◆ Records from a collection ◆
# # # #

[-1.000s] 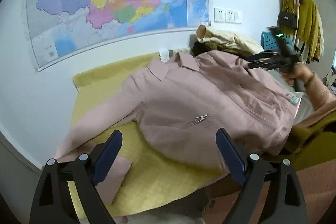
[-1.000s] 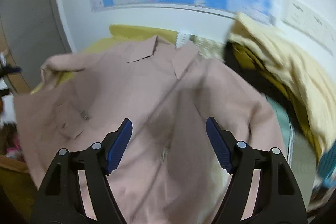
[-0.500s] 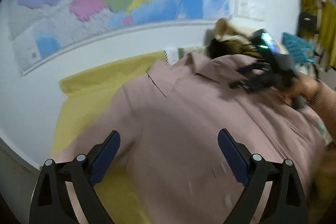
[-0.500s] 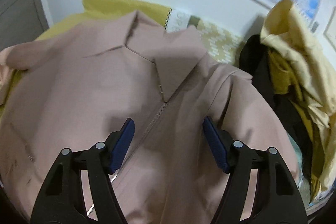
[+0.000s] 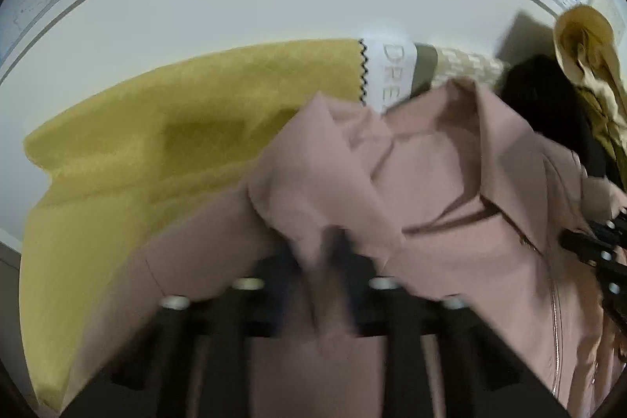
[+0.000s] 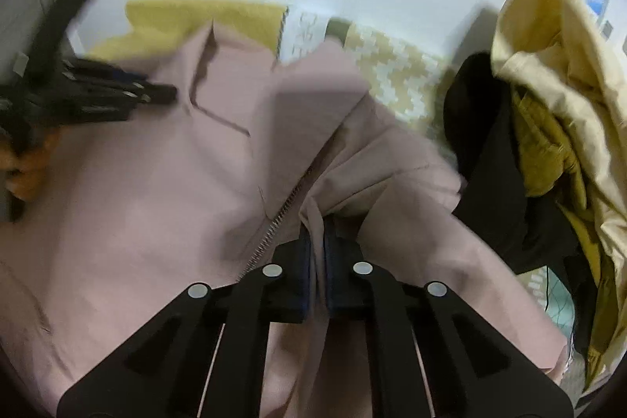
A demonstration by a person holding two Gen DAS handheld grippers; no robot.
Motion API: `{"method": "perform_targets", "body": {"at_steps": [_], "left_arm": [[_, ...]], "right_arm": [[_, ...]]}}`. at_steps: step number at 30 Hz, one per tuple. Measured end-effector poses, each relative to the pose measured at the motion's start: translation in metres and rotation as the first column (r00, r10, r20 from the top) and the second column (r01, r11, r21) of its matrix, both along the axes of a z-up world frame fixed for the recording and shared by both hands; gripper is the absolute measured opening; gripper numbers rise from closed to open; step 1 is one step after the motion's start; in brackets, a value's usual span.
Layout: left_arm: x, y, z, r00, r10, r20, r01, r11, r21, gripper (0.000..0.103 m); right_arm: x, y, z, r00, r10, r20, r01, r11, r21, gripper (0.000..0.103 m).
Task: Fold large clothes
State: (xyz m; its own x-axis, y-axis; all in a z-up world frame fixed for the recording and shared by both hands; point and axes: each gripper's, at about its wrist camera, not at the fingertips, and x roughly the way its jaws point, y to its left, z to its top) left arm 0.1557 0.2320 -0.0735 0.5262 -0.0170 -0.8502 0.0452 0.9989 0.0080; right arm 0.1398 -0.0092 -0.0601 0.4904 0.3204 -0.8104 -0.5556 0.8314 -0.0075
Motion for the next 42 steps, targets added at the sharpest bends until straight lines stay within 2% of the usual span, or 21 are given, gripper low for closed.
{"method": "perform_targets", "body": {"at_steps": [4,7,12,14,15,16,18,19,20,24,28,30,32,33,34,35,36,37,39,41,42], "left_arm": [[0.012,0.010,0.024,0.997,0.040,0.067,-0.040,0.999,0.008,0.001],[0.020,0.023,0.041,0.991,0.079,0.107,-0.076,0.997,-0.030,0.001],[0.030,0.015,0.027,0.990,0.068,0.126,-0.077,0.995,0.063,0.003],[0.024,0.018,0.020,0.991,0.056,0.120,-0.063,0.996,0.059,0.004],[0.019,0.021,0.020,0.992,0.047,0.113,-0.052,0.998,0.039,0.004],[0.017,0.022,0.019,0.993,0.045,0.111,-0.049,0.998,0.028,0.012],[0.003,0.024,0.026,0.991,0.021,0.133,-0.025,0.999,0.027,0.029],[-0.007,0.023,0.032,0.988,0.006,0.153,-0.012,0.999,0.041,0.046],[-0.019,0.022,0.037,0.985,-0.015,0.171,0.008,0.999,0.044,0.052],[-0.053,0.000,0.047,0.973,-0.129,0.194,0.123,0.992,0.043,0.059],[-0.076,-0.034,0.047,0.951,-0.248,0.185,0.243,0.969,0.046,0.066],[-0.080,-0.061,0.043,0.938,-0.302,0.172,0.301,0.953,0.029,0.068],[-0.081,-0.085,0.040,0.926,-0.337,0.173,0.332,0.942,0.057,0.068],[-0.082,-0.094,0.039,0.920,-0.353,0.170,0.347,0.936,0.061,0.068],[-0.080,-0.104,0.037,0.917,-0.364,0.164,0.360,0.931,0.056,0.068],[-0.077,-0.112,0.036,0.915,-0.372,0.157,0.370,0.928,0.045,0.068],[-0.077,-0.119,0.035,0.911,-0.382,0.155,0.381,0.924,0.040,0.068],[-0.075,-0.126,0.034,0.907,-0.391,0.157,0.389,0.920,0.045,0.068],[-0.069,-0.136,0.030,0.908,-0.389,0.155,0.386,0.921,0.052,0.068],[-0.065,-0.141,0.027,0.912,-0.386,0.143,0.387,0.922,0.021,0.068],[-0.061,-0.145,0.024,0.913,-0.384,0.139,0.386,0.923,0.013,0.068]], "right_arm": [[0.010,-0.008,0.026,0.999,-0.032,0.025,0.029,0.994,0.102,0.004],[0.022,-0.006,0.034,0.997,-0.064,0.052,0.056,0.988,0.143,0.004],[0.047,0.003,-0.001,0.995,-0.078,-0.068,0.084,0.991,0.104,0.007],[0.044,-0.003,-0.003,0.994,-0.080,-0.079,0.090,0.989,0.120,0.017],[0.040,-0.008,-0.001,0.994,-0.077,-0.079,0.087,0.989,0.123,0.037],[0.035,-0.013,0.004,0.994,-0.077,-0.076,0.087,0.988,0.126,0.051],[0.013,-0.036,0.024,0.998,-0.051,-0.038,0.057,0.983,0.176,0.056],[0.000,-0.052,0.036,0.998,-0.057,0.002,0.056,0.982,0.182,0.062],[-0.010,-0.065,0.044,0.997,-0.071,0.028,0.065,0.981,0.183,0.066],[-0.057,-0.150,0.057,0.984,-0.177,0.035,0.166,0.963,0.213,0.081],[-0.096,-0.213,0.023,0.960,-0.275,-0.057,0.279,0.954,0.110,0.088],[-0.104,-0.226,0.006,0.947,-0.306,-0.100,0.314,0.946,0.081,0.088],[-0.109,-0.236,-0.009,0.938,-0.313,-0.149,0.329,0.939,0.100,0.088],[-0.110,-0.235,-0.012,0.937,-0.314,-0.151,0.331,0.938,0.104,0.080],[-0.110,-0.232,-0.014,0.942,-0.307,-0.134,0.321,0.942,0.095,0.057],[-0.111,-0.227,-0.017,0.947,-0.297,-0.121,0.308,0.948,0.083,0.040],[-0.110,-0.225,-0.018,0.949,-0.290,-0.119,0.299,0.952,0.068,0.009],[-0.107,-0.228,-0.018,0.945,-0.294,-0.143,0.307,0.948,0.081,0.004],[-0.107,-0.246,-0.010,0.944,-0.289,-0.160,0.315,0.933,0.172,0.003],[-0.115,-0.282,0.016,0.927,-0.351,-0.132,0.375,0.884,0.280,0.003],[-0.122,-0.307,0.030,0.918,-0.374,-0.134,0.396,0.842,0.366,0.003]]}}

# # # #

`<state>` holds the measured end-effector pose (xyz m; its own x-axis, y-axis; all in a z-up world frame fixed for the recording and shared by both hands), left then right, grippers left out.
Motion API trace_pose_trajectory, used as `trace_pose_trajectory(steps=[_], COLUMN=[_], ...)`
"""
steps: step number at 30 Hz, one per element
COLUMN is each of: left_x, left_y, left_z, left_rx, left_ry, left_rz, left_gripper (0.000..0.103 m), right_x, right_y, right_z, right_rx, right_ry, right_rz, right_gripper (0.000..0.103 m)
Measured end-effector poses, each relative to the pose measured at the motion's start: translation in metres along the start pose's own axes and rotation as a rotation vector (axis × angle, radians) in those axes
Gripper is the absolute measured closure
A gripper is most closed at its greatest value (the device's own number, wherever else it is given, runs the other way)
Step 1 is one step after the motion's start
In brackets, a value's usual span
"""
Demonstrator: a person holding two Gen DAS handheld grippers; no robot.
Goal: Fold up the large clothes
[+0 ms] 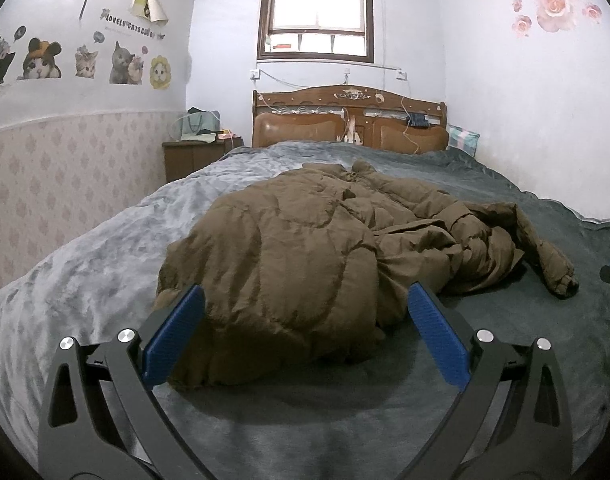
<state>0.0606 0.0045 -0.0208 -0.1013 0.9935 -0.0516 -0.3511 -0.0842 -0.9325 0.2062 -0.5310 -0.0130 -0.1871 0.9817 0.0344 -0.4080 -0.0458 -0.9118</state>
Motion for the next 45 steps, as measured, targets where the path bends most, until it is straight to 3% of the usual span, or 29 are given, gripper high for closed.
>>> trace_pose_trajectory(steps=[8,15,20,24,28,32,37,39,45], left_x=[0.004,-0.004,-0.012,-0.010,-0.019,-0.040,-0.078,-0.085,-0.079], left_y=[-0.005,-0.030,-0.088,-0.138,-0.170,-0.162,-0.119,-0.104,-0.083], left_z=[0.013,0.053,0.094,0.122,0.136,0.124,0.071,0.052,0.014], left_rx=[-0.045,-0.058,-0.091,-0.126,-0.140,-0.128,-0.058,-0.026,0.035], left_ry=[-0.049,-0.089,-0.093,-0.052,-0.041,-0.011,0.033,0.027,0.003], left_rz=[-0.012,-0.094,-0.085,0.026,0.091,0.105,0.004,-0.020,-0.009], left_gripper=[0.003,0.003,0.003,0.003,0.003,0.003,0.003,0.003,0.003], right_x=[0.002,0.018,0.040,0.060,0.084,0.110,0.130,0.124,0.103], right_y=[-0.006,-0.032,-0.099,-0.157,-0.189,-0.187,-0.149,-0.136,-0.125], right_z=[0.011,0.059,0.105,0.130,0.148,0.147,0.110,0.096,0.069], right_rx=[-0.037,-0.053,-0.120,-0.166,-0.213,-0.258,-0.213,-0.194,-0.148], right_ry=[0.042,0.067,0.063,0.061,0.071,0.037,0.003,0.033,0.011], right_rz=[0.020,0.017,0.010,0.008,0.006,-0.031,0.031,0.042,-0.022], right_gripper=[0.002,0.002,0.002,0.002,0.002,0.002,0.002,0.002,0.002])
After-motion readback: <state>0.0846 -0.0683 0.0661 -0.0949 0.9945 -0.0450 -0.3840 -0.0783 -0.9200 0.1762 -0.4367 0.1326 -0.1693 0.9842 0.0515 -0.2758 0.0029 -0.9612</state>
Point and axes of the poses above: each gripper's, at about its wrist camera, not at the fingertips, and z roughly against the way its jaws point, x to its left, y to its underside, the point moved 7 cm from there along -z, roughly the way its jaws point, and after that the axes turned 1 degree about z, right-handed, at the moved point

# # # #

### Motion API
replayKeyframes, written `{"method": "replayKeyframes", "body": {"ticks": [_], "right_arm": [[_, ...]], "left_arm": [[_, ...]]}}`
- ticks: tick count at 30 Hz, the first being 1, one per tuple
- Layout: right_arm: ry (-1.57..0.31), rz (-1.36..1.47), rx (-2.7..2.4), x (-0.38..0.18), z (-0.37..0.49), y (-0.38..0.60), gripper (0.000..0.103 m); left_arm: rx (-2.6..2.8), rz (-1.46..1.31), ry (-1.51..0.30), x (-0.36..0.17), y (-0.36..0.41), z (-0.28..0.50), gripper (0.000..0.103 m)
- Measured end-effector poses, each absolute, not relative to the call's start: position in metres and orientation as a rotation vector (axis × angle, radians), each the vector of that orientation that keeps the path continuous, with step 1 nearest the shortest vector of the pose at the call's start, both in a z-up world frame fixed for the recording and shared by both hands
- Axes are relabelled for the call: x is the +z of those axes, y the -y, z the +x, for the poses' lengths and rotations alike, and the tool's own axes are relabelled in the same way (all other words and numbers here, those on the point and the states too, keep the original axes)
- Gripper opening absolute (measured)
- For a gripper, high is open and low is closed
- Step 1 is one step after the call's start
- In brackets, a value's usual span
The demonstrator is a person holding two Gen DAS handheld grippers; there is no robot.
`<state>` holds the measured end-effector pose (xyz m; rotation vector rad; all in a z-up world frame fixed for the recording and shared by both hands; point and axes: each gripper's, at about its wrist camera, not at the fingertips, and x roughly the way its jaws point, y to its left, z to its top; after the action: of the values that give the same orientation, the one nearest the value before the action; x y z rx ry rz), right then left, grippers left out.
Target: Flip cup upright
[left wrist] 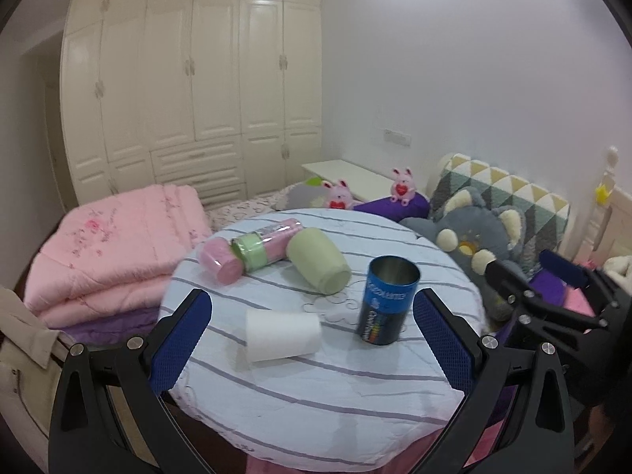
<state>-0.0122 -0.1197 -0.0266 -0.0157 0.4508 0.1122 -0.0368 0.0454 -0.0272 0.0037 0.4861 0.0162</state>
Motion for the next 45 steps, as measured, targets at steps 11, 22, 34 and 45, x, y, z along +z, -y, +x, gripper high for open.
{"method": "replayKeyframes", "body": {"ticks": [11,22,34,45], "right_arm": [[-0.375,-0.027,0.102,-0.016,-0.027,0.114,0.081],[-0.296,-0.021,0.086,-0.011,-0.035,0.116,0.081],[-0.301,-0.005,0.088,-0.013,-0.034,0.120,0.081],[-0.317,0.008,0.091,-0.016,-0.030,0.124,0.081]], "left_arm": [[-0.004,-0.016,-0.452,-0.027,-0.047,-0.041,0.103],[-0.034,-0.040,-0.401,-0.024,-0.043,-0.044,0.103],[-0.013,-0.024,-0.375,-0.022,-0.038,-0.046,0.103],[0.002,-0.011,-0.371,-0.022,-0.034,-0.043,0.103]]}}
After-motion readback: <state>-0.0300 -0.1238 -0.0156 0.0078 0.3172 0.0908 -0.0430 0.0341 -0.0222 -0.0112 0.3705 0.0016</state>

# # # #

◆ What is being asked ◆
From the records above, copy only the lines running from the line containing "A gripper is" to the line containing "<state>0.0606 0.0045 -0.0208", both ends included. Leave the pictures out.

◆ Written response ◆
A gripper is most closed at its greatest value (the device's own number, wherever else it is given, runs the other way)
Step 1 is one step after the motion's start
In brackets, a value's usual span
"""
Demonstrator: a person holding two Gen DAS handheld grippers; no robot.
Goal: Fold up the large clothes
[+0 ms] 
<state>0.0606 0.0045 -0.0208 -0.1013 0.9935 -0.0516 -0.3511 -0.0842 -0.9325 0.2062 -0.5310 -0.0130 -0.1871 0.9817 0.0344 -0.4080 -0.0458 -0.9118</state>

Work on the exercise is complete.